A year and a half ago I bought a large box of Bachmann with lots of turnouts, tracks etc on ebay. New condition. I've spent the time since frustrated with adjusting it in attempts to just keep the train on the track. Little of my layout has flat sections, much is either going up or down. I fiddle and fiddled. I had replaced some parts of it with Kato. After doing yet another section (the turnouts in the Bachman seem to go toast quickly) with Kato replacement I realized Hmmm I didn't even wonder if it would be OK, I just assumed it would be with the kato'

My wonderful wife said 'just use Kato. Its so much less frustrating'.

Gradually I've done that. At the moment a bit of my track is flextrack, there are two remaining bachman turnouts and maybe 2 feet of track. And it RUNS! And it looks beautiful. The hodgepodge of tracks I'd always thought I'd neaten up with ballast and stuff. Now I'm really looking forwards to painting and eventually ballasting my track.

I actually RAN TRAINS today. For the first time.

Despite similar appearances, in my mind there is no doubt that the Kato is much better


----------



## MichaelE (Mar 7, 2018)

Congratulations. It is a real pleasure when trains run flawlessly.


----------



## traction fan (Oct 5, 2014)

*Congratulations!*



DavidJones said:


> A year and a half ago I bought a large box of Bachmann with lots of turnouts, tracks etc on ebay.

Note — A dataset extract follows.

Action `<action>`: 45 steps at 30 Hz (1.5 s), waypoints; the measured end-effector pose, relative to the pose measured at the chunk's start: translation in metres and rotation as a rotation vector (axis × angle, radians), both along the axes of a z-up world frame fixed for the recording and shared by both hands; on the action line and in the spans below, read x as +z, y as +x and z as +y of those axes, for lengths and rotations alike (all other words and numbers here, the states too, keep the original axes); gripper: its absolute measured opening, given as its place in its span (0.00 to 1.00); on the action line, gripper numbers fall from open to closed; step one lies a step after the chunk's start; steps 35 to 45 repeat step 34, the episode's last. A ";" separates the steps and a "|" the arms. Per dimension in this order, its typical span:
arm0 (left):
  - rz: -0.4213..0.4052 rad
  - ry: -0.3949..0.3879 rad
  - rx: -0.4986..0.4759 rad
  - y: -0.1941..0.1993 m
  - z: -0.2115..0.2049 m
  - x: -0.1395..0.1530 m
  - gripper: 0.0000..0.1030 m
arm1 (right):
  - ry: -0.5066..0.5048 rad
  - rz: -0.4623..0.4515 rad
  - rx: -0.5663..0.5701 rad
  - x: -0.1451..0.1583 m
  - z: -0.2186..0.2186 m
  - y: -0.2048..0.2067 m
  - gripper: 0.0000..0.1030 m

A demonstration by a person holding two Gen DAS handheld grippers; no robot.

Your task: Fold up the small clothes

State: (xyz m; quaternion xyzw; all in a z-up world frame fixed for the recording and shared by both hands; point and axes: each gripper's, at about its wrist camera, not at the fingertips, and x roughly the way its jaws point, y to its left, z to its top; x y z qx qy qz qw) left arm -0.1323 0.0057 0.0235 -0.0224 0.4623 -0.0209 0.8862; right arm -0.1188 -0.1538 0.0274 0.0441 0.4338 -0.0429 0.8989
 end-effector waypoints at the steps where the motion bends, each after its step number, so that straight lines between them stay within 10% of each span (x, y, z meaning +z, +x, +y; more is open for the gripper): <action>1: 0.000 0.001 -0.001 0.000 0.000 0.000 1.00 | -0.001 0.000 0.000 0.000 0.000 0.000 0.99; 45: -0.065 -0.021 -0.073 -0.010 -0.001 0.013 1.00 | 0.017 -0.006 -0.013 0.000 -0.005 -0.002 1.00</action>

New condition. I've spent the time since frustrated with adjusting it in attempts to just keep the train on the track. Little of my layout has flat sections, much is either going up or down. I fiddle and fiddled. I had replaced some parts of it with Kato. After doing yet another section (the turnouts in the Bachman seem to go toast quickly) with Kato replacement I realized Hmmm I didn't even wonder if it would be OK, I just assumed it would be with the kato'
> 
> My wonderful wife said 'just use Kato. Its so much less frustrating'.
> 
> ...


DavidJones;

Congratulations on running trains! You, and your wonderfully smart wife, are both quite correct. Kato Unitrack turnouts are much better than Bachmann EZ-Track turnouts. In fact, every single other turnout on the market is, "much better than the Bachmann EZ-Track turnout!" They are junk. That's why they "go to toast quickly." The attached file has lots of general info on turnouts, and ends with my personal rankings of seven brands of commercial turnouts. Bachmann came in dead last! It even beat out my other perennial "least favorite turnout", the Atlas "Snap Switch." 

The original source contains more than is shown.